Mutschler v. Corby et al
MEMORANDUM (Order to follow as separate docket entry) re: 25 MOTION TO DISMISS FOR FAILURE TO STATE A CLAIM filed by Corby. Signed by Honorable Matthew W. Brann on 9/6/2017. (jn)
IN THE UNITED STATES DISTRICT COURT
FOR THE MIDDLE DISTRICT OF PENNSYLVANIA
CORRECTIONAL OFFICER CORBY, :
SEPTEMBER 6, 2017
Tony Mutschler an inmate presently confined at the State Correctional
Institution, Coal Township, Pennsylvania (SCI-Coal Twp.) filed this pro se civil
rights action pursuant to 42 U.S.C. § 1983.1 As a result of prior Memoranda and
Orders entered in this matter, the claims against Defendants Captain Downs,
Superintendent Tritt, and Deputy Superintendent Miller were dismissed.
Remaining Defendants are Correctional Officer Kevin Corby and two John
Doe Defendants who are all employed at Plaintiff’s prior place of incarceration the
State Correctional Institution, Frackville, Pennsylvania (SCI-Frackville).2
This matter was initially assigned to the Honorable Edwin M. Kosik of this Court.
One John Doe is described as being a Lieutenant, the other a Correctional Officer.
Plaintiff contends that Defendant Corby subjected him to an unwarranted
use of excessive force in the SCI-Frackville Restricted Housing Unit (RHU)
during the evening of July 28, 2014. It is alleged that following a verbal exchange
Corby grabbed the Plaintiff by the neck and shoved him backward against the wall
of a shower stall.
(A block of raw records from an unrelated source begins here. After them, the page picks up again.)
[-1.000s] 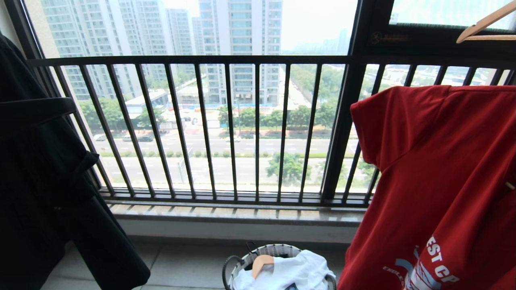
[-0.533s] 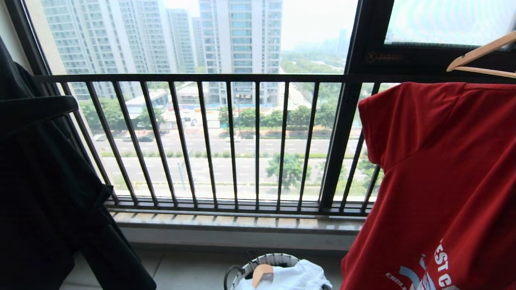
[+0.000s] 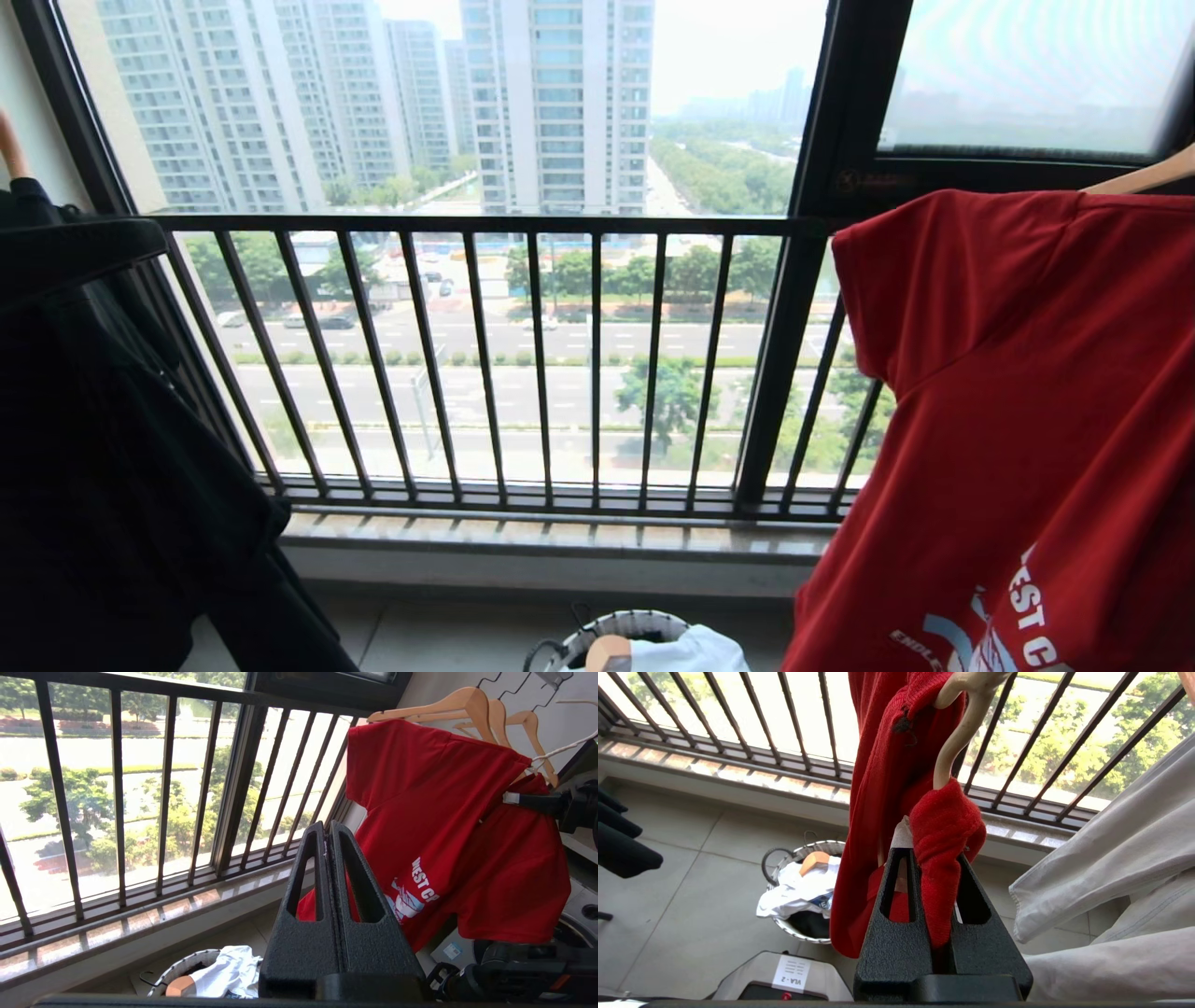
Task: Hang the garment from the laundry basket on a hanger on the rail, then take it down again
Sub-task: Hang the clothes rack on the clothesline
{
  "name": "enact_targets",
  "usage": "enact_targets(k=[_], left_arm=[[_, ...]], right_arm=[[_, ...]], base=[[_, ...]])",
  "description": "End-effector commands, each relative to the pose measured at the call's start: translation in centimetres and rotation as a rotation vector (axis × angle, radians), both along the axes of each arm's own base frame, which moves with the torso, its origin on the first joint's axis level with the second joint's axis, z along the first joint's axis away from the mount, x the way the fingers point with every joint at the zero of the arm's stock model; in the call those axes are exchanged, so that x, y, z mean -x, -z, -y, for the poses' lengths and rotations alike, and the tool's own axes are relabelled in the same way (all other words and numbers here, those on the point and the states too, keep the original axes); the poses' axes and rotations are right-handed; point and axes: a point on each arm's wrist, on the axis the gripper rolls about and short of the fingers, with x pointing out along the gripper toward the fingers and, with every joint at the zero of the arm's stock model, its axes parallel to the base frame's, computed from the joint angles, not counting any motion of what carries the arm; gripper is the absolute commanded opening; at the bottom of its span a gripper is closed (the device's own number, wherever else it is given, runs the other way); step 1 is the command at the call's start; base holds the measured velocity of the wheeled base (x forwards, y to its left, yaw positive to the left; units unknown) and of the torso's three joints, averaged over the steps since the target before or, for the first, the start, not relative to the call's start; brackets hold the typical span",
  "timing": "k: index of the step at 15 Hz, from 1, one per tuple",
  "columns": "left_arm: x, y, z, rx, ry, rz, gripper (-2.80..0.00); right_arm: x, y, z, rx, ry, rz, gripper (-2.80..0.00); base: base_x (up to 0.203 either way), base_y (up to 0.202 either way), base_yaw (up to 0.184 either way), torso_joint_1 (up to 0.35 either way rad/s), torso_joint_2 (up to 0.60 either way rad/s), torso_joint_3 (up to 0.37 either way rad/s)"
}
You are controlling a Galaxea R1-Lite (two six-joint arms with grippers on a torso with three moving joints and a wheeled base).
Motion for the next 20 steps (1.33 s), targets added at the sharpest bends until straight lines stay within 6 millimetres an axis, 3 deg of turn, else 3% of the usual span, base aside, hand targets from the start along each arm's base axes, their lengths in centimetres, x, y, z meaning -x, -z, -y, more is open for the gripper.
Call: enact_targets(k=[1,9,16,20], left_arm=[[0.1,0.0,0.0,0.001,0.005,0.000,-2.80],[0.4,-0.1,-0.1,0.004,0.013,0.009,-2.80],[0.5,0.0,-0.1,0.003,0.012,0.011,-2.80],[0.2,0.2,0.0,0.000,0.014,-0.003,-2.80]], right_arm=[[-0.1,0.2,0.0,0.002,-0.002,-0.010,-2.80],[0.0,0.2,0.0,0.001,-0.007,-0.006,-2.80],[-3.2,0.0,0.0,0.164,0.067,-0.098,-2.80],[-3.8,-1.0,-0.1,0.239,0.028,-0.145,-2.80]], base=[[0.000,0.000,0.000,0.279,-0.62,-0.340],[0.000,0.000,0.000,0.154,-0.32,-0.172],[0.000,0.000,0.000,0.000,0.00,0.000],[0.000,0.000,0.000,0.000,0.00,0.000]])
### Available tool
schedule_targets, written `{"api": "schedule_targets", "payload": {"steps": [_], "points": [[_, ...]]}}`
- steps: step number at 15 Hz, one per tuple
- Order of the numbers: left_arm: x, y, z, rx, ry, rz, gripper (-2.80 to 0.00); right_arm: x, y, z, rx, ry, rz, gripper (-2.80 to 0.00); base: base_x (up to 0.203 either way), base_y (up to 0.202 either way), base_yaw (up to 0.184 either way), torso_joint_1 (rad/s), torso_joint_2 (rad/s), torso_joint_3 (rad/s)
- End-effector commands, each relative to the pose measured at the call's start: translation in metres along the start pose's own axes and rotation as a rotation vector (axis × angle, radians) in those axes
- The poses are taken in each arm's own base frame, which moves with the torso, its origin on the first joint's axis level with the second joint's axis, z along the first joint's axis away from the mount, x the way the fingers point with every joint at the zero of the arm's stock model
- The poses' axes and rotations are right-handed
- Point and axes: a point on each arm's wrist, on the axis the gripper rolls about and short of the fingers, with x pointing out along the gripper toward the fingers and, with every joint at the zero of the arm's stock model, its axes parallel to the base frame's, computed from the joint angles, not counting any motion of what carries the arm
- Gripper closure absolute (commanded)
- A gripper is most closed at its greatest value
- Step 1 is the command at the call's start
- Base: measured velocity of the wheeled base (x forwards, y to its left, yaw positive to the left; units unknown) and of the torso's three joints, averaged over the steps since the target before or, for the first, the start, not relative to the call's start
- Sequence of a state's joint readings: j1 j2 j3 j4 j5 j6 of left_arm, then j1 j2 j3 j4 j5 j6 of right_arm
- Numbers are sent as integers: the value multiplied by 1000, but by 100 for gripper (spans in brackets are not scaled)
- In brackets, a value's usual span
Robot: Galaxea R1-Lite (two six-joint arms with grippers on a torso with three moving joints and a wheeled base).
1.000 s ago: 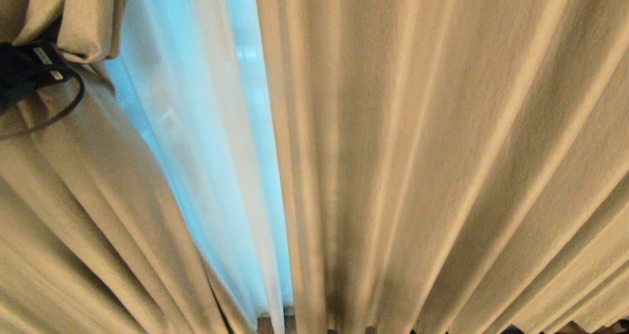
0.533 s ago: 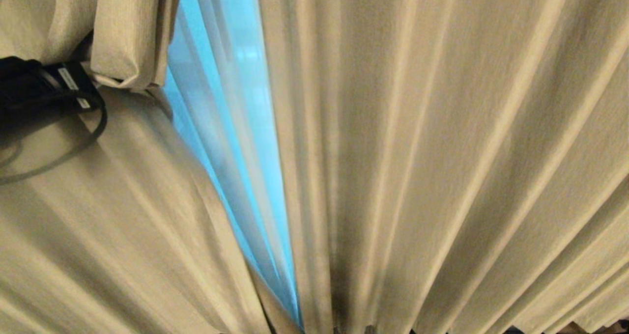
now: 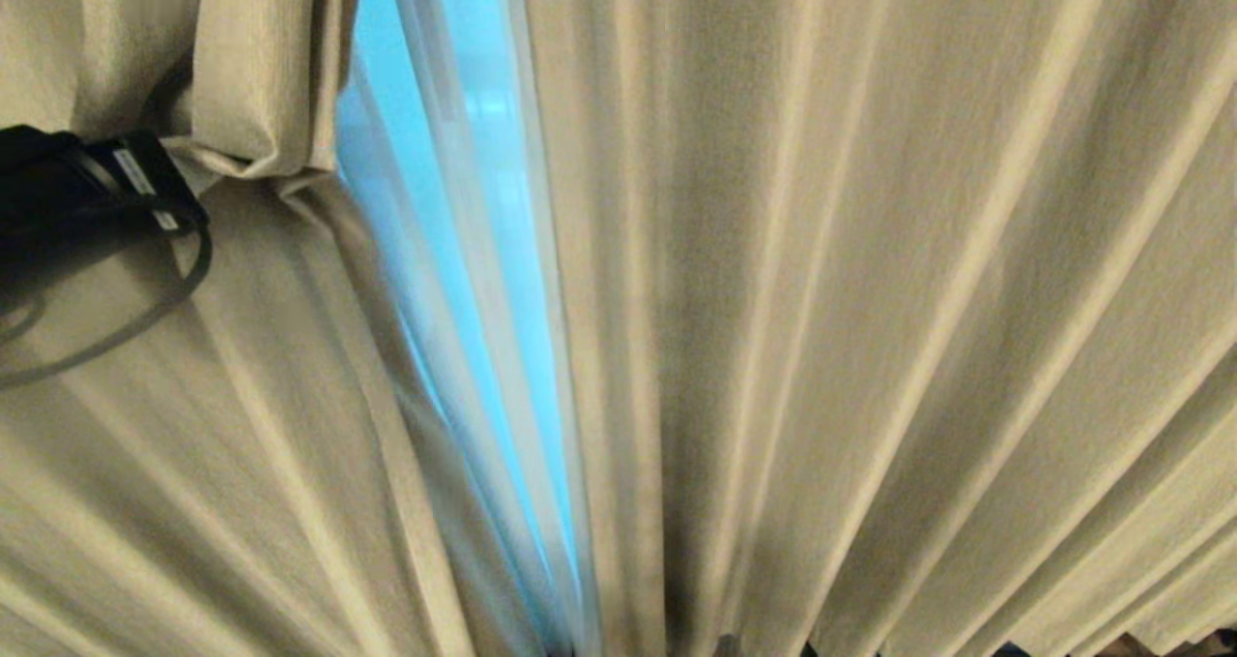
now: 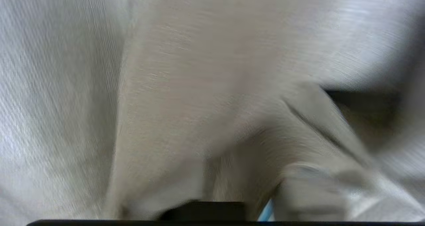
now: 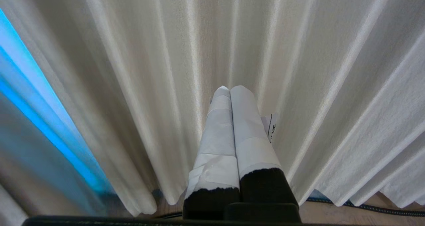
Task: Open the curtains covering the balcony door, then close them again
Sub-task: Pull the outer curtains open on both sides
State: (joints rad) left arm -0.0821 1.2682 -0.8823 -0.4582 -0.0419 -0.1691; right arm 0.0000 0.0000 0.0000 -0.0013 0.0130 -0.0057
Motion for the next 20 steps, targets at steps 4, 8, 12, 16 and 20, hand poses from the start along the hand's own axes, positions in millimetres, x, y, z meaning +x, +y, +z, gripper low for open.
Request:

As a result of hitting his head against the wall, Mutschler claims
that he was rendered unconscious, fell to the floor, and suffered a mild seizure.
See Doc. 1, p. 3. It is further asserted that a second official, Lieutenant John Doe,
failed to intervene and that Correctional Officer John Doe had minor involvement
in the incident.
Presently pending is a motion to dismiss filed by Defendant Corby. See
Doc. 25. The opposed motion is now ripe for consideration.
Standard of Review
Federal Rule of Civil Procedure 12(b)(6) provides for the dismissal of
complaints that fail to state a claim upon which relief can be granted. When ruling
on a motion to dismiss under Rule 12(b)(6), the court must “accept as true all
factual allegations in the complaint and all reasonable inferences that can be
drawn therefrom, and view them in the light most favorable to the plaintiff.”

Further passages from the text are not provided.